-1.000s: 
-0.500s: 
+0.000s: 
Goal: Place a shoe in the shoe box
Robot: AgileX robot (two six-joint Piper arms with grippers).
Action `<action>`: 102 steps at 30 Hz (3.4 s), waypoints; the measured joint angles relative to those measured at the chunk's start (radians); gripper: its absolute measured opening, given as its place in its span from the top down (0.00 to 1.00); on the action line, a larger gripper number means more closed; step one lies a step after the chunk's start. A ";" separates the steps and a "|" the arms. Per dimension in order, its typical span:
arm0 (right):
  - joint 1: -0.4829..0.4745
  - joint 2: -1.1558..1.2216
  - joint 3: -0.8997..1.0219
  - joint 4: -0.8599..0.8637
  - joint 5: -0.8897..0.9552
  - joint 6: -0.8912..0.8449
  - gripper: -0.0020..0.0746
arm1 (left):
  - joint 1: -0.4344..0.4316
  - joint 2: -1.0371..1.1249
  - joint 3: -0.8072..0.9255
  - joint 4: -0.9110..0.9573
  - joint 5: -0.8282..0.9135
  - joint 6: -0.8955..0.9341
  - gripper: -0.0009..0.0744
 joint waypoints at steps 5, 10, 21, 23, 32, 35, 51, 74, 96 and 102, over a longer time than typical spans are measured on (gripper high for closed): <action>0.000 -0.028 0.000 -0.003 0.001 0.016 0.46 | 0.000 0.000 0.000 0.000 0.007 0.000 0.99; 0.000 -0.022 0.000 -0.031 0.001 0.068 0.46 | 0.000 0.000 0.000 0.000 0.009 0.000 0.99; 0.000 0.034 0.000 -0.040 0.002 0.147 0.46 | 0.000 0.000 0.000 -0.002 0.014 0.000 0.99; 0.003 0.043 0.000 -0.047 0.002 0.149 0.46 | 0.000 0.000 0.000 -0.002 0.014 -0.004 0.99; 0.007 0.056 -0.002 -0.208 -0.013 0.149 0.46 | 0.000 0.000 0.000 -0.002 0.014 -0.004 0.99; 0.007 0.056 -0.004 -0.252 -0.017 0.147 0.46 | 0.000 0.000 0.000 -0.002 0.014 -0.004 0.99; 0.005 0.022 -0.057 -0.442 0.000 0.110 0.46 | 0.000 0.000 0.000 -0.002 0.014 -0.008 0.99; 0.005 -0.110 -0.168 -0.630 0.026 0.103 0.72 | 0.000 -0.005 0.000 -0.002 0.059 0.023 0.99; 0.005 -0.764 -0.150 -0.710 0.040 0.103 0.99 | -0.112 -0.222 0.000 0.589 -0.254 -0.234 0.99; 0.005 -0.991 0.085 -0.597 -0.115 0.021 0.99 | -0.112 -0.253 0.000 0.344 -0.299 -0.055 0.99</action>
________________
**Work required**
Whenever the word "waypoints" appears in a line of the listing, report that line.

**Answer box**
Action `<action>`: 102 steps at 30 Hz (3.4 s), waypoints; the measured joint angles relative to those measured at the chunk's start (radians); gripper: its absolute measured opening, given as its place in its span from the top down (0.00 to 1.00); on the action line, a larger gripper number means more closed; step one lies a step after the chunk's start. A ";" separates the steps and a "|" the arms. Per dimension in order, its typical span:
 joint waypoints at steps 5, 10, 21, 23, 32, 35, 51, 74, 96 and 102, over a longer time than typical spans are measured on (gripper high for closed): <action>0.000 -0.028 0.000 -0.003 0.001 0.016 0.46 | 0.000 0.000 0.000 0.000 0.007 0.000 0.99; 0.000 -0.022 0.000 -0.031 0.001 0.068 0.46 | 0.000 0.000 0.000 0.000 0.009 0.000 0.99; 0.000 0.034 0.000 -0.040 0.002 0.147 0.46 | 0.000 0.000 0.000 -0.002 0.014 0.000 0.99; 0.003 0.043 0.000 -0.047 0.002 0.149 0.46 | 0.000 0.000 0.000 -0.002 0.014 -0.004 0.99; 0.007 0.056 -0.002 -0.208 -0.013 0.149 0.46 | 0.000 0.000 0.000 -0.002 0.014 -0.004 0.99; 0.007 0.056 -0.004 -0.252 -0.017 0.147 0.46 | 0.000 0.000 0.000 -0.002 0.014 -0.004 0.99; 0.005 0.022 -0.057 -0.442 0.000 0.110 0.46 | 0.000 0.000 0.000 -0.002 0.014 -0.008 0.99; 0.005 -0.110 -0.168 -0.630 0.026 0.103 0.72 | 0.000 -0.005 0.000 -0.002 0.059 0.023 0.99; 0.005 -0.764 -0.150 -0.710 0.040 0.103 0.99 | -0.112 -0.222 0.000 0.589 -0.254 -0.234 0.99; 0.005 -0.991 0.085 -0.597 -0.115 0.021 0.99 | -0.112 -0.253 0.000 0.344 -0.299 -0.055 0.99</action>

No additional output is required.